▶ _Problem_:
Print the data below exactly, but only the lines from the one containing "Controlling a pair" down to the one containing "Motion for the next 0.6", inclusive.

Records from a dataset
-------

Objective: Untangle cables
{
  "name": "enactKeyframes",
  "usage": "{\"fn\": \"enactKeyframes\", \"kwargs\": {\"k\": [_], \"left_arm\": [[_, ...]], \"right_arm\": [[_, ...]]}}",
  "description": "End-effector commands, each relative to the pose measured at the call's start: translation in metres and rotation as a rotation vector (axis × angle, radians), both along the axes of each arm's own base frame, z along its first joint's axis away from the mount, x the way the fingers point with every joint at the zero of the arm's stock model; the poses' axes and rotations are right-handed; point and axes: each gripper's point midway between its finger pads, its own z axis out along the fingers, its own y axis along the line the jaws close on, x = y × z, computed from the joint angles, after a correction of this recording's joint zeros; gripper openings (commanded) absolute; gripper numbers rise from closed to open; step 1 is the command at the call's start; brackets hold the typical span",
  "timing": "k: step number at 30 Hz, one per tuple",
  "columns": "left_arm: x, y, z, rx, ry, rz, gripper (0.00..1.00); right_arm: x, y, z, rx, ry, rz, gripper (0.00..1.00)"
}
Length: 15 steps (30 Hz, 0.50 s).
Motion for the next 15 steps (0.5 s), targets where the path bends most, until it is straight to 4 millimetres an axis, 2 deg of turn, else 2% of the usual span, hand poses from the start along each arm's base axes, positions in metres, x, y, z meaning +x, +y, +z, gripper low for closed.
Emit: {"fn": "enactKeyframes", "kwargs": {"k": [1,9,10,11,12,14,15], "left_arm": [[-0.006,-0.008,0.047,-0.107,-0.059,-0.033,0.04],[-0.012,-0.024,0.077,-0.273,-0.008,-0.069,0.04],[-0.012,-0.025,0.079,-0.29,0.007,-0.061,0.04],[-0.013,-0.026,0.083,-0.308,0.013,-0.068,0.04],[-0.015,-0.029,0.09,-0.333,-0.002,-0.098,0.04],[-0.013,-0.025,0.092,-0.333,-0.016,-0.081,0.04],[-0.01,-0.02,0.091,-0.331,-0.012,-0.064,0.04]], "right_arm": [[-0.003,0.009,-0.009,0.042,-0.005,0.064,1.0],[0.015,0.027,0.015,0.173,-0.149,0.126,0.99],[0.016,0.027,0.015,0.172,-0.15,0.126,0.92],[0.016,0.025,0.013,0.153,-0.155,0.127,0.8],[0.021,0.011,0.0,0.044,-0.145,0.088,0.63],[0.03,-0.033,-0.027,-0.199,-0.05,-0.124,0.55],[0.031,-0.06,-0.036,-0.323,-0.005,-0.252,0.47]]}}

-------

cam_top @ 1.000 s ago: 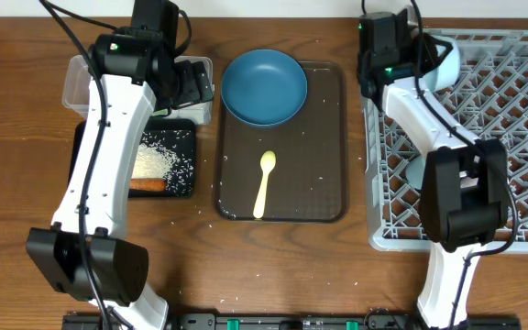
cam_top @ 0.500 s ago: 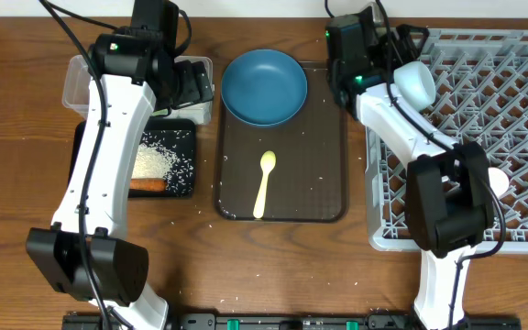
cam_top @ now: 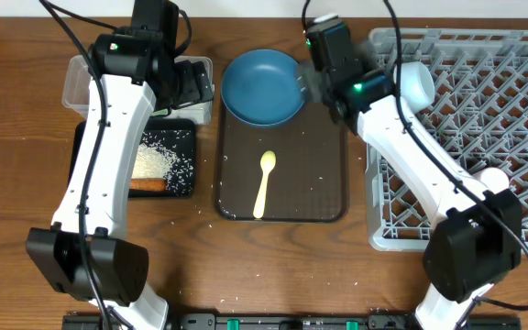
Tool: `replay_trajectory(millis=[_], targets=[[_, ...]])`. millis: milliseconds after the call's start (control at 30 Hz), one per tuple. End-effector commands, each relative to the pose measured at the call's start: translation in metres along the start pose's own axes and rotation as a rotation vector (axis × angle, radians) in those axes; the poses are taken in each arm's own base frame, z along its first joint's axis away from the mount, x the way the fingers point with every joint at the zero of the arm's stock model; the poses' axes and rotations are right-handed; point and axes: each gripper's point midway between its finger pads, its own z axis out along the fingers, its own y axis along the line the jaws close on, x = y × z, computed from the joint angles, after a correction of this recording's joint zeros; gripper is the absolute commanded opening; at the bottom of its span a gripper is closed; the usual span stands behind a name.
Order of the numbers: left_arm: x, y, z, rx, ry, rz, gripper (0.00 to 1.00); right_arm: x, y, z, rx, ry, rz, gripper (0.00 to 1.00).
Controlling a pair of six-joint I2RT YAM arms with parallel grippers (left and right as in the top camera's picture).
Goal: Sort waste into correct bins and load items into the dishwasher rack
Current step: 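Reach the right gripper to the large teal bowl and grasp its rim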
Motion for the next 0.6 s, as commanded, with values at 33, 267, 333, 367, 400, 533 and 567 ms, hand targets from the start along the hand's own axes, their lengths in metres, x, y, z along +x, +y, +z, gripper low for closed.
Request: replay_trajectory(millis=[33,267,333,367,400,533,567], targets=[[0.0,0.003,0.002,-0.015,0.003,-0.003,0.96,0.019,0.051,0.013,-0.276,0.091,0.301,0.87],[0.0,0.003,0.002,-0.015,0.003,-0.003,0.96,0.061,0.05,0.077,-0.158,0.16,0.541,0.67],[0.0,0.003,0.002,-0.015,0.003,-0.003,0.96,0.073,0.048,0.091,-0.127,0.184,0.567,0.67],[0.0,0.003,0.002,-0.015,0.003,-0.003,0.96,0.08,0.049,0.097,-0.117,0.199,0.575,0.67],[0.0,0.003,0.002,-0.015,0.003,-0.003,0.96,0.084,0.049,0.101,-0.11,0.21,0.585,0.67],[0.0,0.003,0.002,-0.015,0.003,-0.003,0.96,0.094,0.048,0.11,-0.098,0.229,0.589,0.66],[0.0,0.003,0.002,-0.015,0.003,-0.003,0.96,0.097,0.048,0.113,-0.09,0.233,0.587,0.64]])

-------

▶ _Written answer_:
Controlling a pair of six-joint I2RT YAM arms with parallel grippers (left and right as in the top camera's picture).
Goal: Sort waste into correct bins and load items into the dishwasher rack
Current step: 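Reach the right gripper to the large teal bowl and grasp its rim
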Motion for the next 0.6 s, as commanded, with values at 33, 267, 333, 367, 400, 533 and 567 ms, hand targets from the start along the hand's own axes, their lengths in metres, x, y, z along +x, +y, +z, gripper low for closed.

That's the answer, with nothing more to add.